**DATA BELOW:**

○ ○ ○ ○ ○ ○ ○

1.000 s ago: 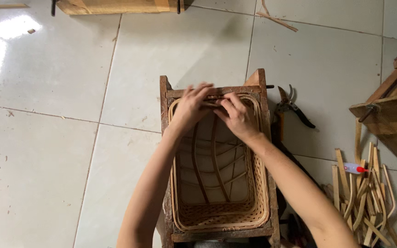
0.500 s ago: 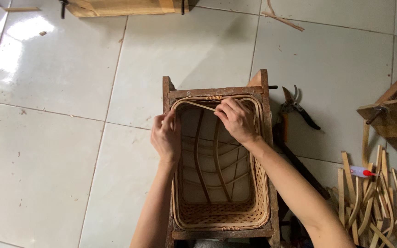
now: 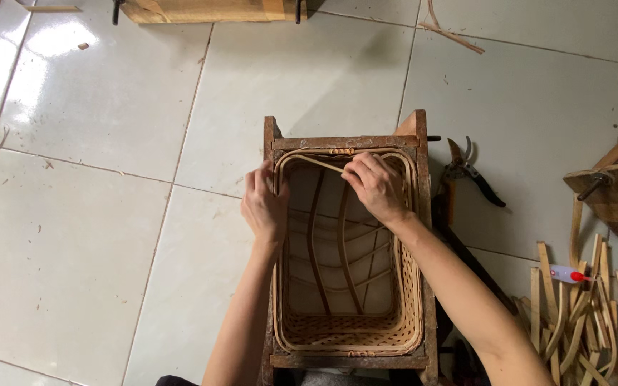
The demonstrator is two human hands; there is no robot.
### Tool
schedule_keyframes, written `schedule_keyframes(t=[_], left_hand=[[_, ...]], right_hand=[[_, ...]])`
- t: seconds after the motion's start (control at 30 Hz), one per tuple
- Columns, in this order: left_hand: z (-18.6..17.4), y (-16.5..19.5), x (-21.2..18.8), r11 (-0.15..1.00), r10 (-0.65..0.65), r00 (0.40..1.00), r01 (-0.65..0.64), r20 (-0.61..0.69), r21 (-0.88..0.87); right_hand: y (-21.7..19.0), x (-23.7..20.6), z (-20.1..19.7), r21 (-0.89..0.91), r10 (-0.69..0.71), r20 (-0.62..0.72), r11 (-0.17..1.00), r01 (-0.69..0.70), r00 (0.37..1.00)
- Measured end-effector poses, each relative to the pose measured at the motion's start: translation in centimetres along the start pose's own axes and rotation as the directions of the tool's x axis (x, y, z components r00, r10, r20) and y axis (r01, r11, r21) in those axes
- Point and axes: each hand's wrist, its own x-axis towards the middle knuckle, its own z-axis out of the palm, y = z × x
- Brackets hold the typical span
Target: The person sits on the floor with a wooden-framed basket between their legs and weaves thin bamboo strips across its interior. They tuck strip ends into the woven rim, tap strips tight with a hammer, trim excess with a utility knife, and grip and adjust strips with pliers as the woven pattern builds up.
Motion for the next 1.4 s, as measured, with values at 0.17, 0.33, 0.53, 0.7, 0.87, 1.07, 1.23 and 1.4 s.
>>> schedule_keyframes(t=[0.17,0.33,0.53,0.7,0.87,1.07,1.23,1.4], left_hand=[[-0.7,2.4,0.7,0.972,0.148,0.988,-0.155,0.051,0.179],[1.3,5.9,2.7,0.773,0.635,0.757,-0.624,0.156,-0.115],[3.2,6.1,4.8,0.766,0.639,0.699,-0.547,0.321,-0.337],[3.9,6.2,5.2,0.707,0.703,0.665,-0.615,0.253,-0.349],[3.7,6.3,5.0,0.71,0.692,0.681,-0.579,0.24,-0.402],[3.6,6.4,5.1,0.713,0.686,0.684,-0.563,0.25,-0.418],[4.0,6.3,5.4,0.724,0.677,0.675,-0.54,0.293,-0.429],[4.4,6.1,5.7,0.706,0.694,0.661,-0.548,0.284,-0.448]], right_hand=[[-0.2,0.2,-0.2,-0.026,-0.007,-0.025,1.0,0.007,1.0],[-0.9,0.3,-1.1,-0.02,-0.002,-0.029,1.0,0.002,1.0],[1.2,0.3,-1.9,-0.043,-0.091,0.017,0.995,0.092,0.996],[2.4,0.1,-3.2,-0.023,-0.012,0.144,1.0,0.016,0.99],[2.0,0.1,-3.6,-0.039,-0.03,0.129,0.999,0.035,0.991],[1.9,0.3,-3.5,-0.056,-0.038,0.123,0.997,0.046,0.992],[1.5,0.4,-4.2,-0.029,-0.022,0.127,0.999,0.026,0.992],[1.2,0.5,-4.3,0.01,-0.022,0.124,1.0,0.021,0.992]])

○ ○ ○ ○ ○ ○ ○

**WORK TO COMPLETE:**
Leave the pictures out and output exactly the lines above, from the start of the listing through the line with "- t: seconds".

**RESULT OF THIS EXERCISE:**
1.000 s ago: 
0.500 s ago: 
now: 
The demonstrator is two human hands; there is no robot.
### Tool
schedule_keyframes, written `schedule_keyframes(t=[_], left_hand=[[_, ...]], right_hand=[[_, ...]])`
- t: seconds after the motion's start (control at 30 Hz), one per tuple

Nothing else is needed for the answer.